Foo Fighters are celebrating the anniversary of an outdated album with the discharge of a brand new tune.
Practically 30 years to the day after Dave Grohl’s stadium-filling rock band dropped its self-titled debut on July 4, 1995, the group on Wednesday revealed “Today’s Song,” its first piece of authentic materials since 2023’s “But Here We Are” LP, which itself adopted the demise of Foo Fighters drummer Taylor Hawkins in 2022.
“I woke today screaming for change / I knew that I must,” Grohl sings over a subdued organ half. “So here lies the shadow / Ashes to ashes, dust into dust.” Later, the frontman sings about “waiting for someone to repair you” because the tune explodes with the band’s signature guitar theatrics and bludgeoning drums.
In an announcement, Grohl, 56, mentioned, “Over the years, we’ve had moments of unbridled joy, and moments of devastating heartbreak. Moments of beautiful victory, and moments of painful defeat. We have mended broken bones and broken hearts. But we have followed this road together, with each other, for each other, no matter what. Because in life, you just can’t go it alone.”
Referring to former members of the band, he added, “It should go without saying that without the boundless energy of William Goldsmith, the seasoned wisdom of Franz Stahl, and the thunderous wizardry of Josh Freese, this story would be incomplete, so we extend our heartfelt gratitude for the time, music, and memories that we shared with each of them over the years. Thank you, gentlemen.” (Freese, who took over as drummer following Hawkins’ demise, was fired from the band in Could for causes he’s mentioned stay unknown to him.)

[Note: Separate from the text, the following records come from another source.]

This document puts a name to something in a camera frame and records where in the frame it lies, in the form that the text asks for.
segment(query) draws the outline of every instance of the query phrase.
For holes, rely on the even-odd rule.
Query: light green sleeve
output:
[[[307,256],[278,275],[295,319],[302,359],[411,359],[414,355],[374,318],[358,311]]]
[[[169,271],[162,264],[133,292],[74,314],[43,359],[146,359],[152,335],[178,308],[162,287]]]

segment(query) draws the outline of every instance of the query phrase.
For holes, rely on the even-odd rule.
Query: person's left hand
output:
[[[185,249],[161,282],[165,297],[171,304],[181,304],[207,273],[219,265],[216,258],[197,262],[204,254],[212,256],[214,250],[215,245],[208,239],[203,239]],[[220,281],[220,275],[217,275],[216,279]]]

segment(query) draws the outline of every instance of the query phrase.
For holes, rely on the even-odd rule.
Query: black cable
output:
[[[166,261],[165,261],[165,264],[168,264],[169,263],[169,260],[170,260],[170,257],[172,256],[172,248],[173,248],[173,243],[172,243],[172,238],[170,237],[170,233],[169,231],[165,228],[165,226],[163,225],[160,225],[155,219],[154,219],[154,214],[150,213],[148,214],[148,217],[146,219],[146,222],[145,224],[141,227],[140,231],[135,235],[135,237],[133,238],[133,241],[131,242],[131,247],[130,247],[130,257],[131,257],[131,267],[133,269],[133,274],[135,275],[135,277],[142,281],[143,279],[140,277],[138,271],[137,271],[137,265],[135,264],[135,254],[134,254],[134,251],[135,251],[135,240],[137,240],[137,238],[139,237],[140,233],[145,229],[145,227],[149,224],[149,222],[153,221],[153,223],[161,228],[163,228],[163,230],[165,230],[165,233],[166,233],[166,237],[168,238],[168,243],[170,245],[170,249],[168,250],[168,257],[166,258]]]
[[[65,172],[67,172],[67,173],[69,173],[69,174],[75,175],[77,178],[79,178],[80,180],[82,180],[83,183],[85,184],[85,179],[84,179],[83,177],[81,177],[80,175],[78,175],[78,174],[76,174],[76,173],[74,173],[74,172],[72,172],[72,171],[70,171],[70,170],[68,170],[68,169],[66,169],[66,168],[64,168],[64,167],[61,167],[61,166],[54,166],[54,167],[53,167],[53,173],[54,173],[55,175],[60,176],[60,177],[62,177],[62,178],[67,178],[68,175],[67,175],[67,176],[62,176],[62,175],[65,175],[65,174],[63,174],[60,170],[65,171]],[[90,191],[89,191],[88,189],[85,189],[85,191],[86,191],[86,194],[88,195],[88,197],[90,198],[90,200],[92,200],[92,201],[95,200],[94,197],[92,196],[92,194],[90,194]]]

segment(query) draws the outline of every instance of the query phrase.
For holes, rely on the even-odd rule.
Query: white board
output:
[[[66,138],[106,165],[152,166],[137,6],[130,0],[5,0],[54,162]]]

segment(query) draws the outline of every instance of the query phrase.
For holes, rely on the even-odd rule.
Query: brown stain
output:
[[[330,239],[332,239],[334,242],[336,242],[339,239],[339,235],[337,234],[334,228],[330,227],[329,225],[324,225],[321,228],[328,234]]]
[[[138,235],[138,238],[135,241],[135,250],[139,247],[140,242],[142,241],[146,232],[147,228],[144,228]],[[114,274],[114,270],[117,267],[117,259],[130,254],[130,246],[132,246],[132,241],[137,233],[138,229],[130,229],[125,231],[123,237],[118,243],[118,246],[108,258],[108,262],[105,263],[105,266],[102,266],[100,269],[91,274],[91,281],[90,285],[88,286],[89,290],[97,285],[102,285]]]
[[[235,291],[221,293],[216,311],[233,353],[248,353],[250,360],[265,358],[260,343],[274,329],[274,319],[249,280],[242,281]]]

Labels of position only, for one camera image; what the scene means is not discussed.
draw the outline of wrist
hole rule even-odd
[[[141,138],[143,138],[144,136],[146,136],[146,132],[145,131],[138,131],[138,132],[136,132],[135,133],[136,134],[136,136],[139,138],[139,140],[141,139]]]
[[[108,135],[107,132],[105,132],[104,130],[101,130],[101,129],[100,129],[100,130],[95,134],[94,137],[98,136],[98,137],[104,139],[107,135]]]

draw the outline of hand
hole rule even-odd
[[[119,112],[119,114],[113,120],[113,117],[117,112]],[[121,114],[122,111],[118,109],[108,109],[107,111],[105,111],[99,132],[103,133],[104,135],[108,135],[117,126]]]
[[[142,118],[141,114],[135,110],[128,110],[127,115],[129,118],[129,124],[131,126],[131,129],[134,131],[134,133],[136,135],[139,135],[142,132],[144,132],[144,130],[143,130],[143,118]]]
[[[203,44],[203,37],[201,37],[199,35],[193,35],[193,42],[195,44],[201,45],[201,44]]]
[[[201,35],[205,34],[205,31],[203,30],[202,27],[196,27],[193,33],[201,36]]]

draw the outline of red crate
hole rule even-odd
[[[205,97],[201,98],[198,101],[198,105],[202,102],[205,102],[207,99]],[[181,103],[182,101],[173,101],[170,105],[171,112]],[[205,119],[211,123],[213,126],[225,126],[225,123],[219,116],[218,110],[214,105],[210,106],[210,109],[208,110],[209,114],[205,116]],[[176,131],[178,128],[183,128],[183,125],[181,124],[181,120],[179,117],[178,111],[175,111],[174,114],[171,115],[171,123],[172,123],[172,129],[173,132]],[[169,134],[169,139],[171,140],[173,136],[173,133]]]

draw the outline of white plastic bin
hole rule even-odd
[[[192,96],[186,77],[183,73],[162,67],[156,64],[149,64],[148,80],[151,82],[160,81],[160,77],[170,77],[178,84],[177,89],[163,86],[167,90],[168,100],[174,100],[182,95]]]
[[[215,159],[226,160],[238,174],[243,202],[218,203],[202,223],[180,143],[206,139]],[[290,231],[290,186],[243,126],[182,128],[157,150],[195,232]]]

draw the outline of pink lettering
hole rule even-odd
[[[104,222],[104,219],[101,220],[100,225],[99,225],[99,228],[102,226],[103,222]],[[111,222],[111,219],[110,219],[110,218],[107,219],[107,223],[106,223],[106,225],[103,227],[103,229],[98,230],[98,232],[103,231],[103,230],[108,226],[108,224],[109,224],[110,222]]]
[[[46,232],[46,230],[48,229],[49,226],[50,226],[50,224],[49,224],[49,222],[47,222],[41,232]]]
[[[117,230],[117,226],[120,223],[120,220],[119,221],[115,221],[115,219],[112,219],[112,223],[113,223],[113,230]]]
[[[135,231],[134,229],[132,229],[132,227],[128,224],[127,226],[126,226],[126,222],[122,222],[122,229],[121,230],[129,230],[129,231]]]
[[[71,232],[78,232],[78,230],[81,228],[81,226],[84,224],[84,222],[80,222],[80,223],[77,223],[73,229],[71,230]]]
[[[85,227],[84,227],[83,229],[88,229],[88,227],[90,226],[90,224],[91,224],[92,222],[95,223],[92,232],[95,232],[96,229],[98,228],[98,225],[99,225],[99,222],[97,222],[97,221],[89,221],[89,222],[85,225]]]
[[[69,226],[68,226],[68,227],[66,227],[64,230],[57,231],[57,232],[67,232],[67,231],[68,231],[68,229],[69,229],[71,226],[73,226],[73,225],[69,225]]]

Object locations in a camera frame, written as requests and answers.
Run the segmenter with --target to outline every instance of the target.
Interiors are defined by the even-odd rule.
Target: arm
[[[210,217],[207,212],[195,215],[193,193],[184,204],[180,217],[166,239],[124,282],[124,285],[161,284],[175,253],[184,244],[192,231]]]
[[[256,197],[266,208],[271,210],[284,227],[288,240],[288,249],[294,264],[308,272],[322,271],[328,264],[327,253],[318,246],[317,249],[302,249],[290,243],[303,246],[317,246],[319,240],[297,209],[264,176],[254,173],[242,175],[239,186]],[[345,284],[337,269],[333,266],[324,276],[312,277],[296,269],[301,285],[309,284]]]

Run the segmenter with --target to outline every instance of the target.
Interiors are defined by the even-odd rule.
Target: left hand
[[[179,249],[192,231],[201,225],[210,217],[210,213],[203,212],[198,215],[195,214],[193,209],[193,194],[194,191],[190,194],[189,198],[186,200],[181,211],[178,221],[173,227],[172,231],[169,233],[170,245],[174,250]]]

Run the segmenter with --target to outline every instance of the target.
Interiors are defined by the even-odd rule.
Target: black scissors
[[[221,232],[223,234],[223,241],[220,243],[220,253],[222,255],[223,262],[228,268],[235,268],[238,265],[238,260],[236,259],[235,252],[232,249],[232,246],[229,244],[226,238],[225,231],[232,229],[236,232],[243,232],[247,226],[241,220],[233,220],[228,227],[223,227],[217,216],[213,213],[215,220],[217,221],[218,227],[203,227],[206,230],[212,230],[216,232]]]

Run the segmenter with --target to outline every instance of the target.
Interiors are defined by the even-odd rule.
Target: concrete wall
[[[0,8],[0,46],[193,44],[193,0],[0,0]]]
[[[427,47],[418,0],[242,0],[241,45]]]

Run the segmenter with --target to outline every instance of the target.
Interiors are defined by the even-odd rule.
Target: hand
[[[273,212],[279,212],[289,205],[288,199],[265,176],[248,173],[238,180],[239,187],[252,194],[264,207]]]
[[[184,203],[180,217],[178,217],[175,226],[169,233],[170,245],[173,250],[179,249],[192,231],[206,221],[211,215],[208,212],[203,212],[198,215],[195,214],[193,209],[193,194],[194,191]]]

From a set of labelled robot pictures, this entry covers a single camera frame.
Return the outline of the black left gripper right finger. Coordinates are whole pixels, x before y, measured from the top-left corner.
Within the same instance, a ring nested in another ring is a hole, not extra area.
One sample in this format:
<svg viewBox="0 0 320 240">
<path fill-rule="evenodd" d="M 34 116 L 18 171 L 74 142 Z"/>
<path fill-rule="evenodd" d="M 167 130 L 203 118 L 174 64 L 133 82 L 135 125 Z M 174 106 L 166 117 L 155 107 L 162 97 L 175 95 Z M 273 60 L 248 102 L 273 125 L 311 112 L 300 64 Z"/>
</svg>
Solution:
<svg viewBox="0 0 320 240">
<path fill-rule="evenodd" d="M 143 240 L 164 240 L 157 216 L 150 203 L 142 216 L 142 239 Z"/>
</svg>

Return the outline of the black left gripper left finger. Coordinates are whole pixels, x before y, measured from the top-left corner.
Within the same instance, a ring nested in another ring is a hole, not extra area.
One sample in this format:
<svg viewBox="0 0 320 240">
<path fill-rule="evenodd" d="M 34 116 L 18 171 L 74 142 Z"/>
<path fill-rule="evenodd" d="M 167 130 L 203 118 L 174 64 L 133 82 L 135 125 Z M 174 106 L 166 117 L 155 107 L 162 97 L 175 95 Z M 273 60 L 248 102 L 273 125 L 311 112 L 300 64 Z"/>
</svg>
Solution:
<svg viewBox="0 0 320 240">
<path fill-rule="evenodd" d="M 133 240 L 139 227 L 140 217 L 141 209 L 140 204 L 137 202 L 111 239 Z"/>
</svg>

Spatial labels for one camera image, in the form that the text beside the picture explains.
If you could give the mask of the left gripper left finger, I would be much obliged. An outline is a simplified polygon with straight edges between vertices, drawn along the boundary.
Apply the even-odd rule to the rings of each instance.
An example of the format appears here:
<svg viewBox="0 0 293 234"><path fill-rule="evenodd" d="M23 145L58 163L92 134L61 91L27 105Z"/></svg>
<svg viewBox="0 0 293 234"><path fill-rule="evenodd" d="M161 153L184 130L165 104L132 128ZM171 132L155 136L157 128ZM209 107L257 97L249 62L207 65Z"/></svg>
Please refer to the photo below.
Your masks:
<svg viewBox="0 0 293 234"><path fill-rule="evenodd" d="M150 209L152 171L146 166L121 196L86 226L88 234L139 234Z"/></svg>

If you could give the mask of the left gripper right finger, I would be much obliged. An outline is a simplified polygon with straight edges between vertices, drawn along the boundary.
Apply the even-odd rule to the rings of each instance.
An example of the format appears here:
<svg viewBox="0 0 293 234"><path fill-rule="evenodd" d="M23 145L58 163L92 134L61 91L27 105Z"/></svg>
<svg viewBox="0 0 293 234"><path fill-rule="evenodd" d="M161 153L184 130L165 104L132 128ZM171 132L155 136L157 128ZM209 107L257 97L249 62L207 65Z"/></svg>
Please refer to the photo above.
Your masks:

“And … Taylor,” Grohl continued. “Your name is spoken every day, sometimes with tears, sometimes with a smile, but you are still in everything we do, everywhere we go, forever. The enormity of your beautiful soul is only rivaled by the infinite longing we feel in your absence. We all miss you beyond words. Foo Fighters will forever include Taylor Hawkins in every note that we play, until we do finally reach our destination.”
A spokesperson for Foo Fighters declined to specify who performed drums on “Today’s Song,” although the enjoying recollects Grohl’s work on the band’s debut, which he recorded as a one-man band, and because the drummer of Nirvana. Earlier this week, Foo Fighters launched a canopy of Minor Menace’s early-’80s hardcore basic “I Don’t Wanna Hear It,” which the band mentioned mixed music recorded in 1995 with vocals recorded in 2025.
“Today’s Song” comes lower than a 12 months after Grohl — who has three daughters along with his spouse, Jordyn Blum — wrote in an Instagram submit that he’d fathered a daughter with a girl outdoors of his marriage.
“I plan to be a loving and supportive parent to her,” he wrote. “I love my wife and my children, and I am doing everything I can to regain their trust and earn their forgiveness.” Grohl’s oldest daughter, 19-year-old Violet, carried out Nirvana’s “All Apologies” with Nirvana’s surviving members at January’s FireAid live performance; his second-oldest daughter, Harper, designed the only paintings for “Today’s Song.”
Foo Fighters are scheduled to play a sequence of concert events in Asia in October earlier than headlining Mexico Metropolis’s Corona Capital pageant in November.